● Instructions to follow
Omit the pictures and print exactly the lines of the listing below, starting at the first and ending at the line containing "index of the".

● Supplied data

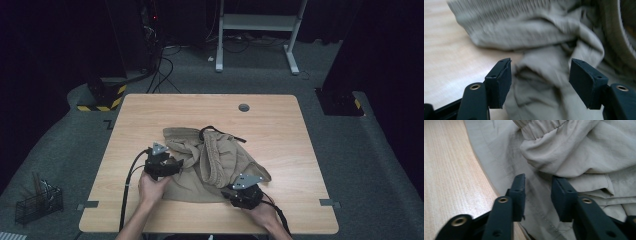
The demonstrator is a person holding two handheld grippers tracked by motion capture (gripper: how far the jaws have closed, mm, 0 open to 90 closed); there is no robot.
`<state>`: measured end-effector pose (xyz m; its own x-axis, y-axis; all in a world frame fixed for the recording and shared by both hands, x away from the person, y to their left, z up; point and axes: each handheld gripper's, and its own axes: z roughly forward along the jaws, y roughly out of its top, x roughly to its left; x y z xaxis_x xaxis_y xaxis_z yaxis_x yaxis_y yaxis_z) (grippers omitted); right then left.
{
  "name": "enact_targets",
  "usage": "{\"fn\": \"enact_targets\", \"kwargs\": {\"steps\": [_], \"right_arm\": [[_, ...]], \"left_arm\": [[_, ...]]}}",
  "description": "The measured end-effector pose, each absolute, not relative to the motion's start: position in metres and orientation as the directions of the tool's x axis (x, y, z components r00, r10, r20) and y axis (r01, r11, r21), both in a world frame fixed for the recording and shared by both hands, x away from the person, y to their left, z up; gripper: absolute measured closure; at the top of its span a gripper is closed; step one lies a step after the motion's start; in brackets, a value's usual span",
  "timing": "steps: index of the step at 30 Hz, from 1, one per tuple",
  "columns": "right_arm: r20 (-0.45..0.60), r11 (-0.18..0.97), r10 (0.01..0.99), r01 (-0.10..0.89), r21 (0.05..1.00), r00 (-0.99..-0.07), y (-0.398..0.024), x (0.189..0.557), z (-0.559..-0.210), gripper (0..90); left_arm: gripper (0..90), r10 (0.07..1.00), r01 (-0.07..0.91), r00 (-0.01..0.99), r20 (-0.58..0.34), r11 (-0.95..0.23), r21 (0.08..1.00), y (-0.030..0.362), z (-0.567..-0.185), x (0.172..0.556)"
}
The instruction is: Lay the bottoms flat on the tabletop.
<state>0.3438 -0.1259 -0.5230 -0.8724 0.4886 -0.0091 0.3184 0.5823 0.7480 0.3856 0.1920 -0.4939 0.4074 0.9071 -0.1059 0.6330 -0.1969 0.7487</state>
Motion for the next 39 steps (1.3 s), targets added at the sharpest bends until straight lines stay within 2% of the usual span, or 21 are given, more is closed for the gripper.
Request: {"fn": "enact_targets", "kwargs": {"steps": [1, 7, 11, 15, 18, 22, 26, 29, 31, 34, 37, 39], "right_arm": [[-0.031, 0.587, 0.485, 0.300, 0.752, -0.874, -0.125, 0.340, -0.522, 57.4], [-0.089, 0.596, 0.491, 0.259, 0.760, -0.867, -0.125, 0.330, -0.517, 52.9], [-0.107, 0.562, 0.523, 0.248, 0.789, -0.845, -0.131, 0.326, -0.513, 50.9], [-0.098, 0.541, 0.550, 0.264, 0.798, -0.830, -0.131, 0.330, -0.510, 42.7], [-0.102, 0.545, 0.549, 0.262, 0.796, -0.830, -0.123, 0.335, -0.509, 32.0], [-0.131, 0.583, 0.548, 0.265, 0.768, -0.826, -0.110, 0.342, -0.512, 28.5], [-0.136, 0.593, 0.550, 0.271, 0.758, -0.824, -0.103, 0.345, -0.513, 28.9], [-0.172, 0.611, 0.557, 0.261, 0.748, -0.812, -0.096, 0.345, -0.514, 34.6], [-0.208, 0.620, 0.557, 0.236, 0.748, -0.804, -0.094, 0.344, -0.513, 47.7], [-0.190, 0.605, 0.547, 0.228, 0.763, -0.815, -0.094, 0.344, -0.509, 66.1], [-0.176, 0.590, 0.542, 0.223, 0.776, -0.822, -0.098, 0.347, -0.503, 76.8], [-0.164, 0.568, 0.550, 0.222, 0.793, -0.819, -0.104, 0.349, -0.498, 80.6]], "left_arm": [[34.2, 0.910, 0.634, 0.404, -0.099, -0.200, 0.747, 0.190, -0.498, 0.383], [33.8, 0.920, 0.636, 0.389, -0.045, -0.233, 0.736, 0.186, -0.516, 0.371], [32.7, 0.924, 0.622, 0.382, -0.029, -0.234, 0.747, 0.186, -0.524, 0.368], [32.5, 0.927, 0.605, 0.374, 0.012, -0.254, 0.754, 0.183, -0.527, 0.364], [32.7, 0.930, 0.609, 0.367, 0.005, -0.244, 0.755, 0.182, -0.527, 0.363], [32.6, 0.932, 0.611, 0.362, 0.006, -0.242, 0.754, 0.182, -0.527, 0.363], [32.6, 0.932, 0.610, 0.361, 0.008, -0.242, 0.755, 0.182, -0.527, 0.363], [32.6, 0.932, 0.610, 0.361, 0.008, -0.242, 0.755, 0.182, -0.527, 0.363], [32.5, 0.932, 0.610, 0.363, 0.009, -0.245, 0.754, 0.182, -0.527, 0.363], [32.4, 0.931, 0.610, 0.364, 0.008, -0.245, 0.754, 0.182, -0.527, 0.363], [32.3, 0.931, 0.609, 0.364, 0.010, -0.246, 0.754, 0.182, -0.527, 0.363], [32.3, 0.932, 0.610, 0.363, 0.009, -0.245, 0.754, 0.182, -0.527, 0.363]]}}
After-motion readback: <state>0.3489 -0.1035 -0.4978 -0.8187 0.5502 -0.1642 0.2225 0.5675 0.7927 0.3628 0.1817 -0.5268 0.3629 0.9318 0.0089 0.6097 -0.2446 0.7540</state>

● Response below
The demonstrator is a person holding two handheld grippers tracked by motion capture (gripper: how far the jaws have closed, mm, 0 open to 90 closed); there is no robot.
`<state>`: measured end-effector pose (xyz m; its own x-axis, y-axis; all in a world frame fixed for the recording and shared by both hands, x away from the person, y to their left, z up; point and axes: each handheld gripper's, and its own axes: z roughly forward along the jaws, y roughly out of its top, x roughly to its left; x y z xaxis_x xaxis_y xaxis_z yaxis_x yaxis_y yaxis_z) (grippers omitted); right then left.
{
  "name": "enact_targets",
  "usage": "{\"fn\": \"enact_targets\", \"kwargs\": {\"steps\": [_], \"right_arm\": [[_, ...]], \"left_arm\": [[_, ...]]}}",
  "description": "The measured end-effector pose, each absolute, not relative to the motion's start: position in metres and orientation as the directions of the tool's x axis (x, y, z components r00, r10, r20) and y axis (r01, r11, r21), both in a world frame fixed for the recording and shared by both hands, x away from the person, y to their left, z up; gripper: absolute measured closure; at the top of its span a gripper is closed; step one lies a step after the motion's start; in brackets, a value's usual span",
  "timing": "steps: index of the step at 30 Hz, from 1, one per tuple",

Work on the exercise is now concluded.